Images aside, the whole listing should be written out word for word.
○ ○ ○ ○
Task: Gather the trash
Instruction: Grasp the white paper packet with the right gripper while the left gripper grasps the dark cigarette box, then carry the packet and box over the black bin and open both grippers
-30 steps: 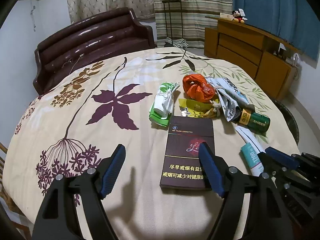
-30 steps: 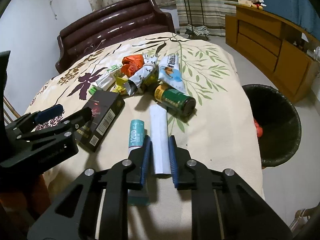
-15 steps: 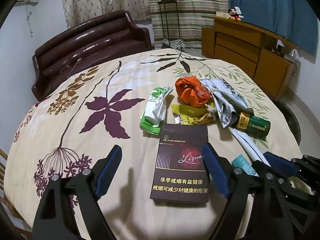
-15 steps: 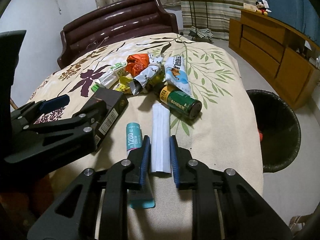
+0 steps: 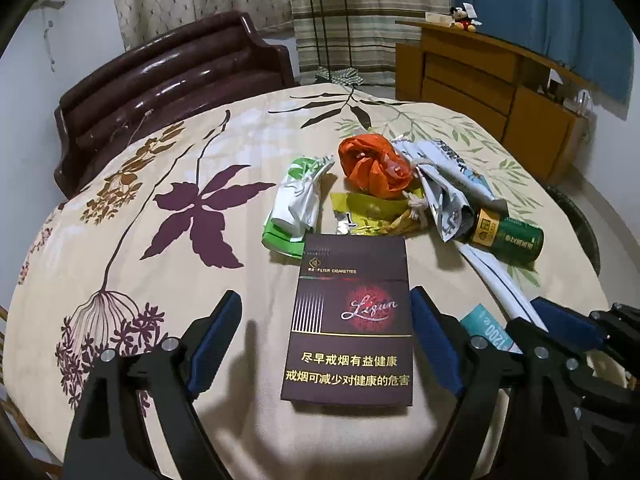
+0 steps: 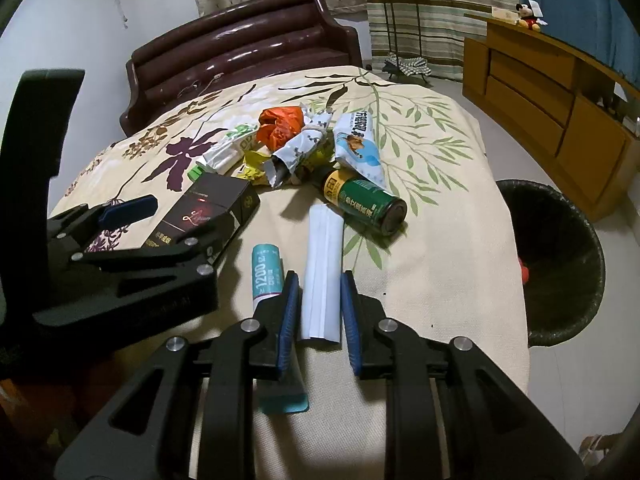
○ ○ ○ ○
=== Reply ===
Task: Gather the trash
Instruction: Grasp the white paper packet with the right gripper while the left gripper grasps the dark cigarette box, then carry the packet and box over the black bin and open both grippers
-30 steps: 
-30 steps: 
-15 steps: 
-15 steps: 
+0 steps: 
+0 steps: 

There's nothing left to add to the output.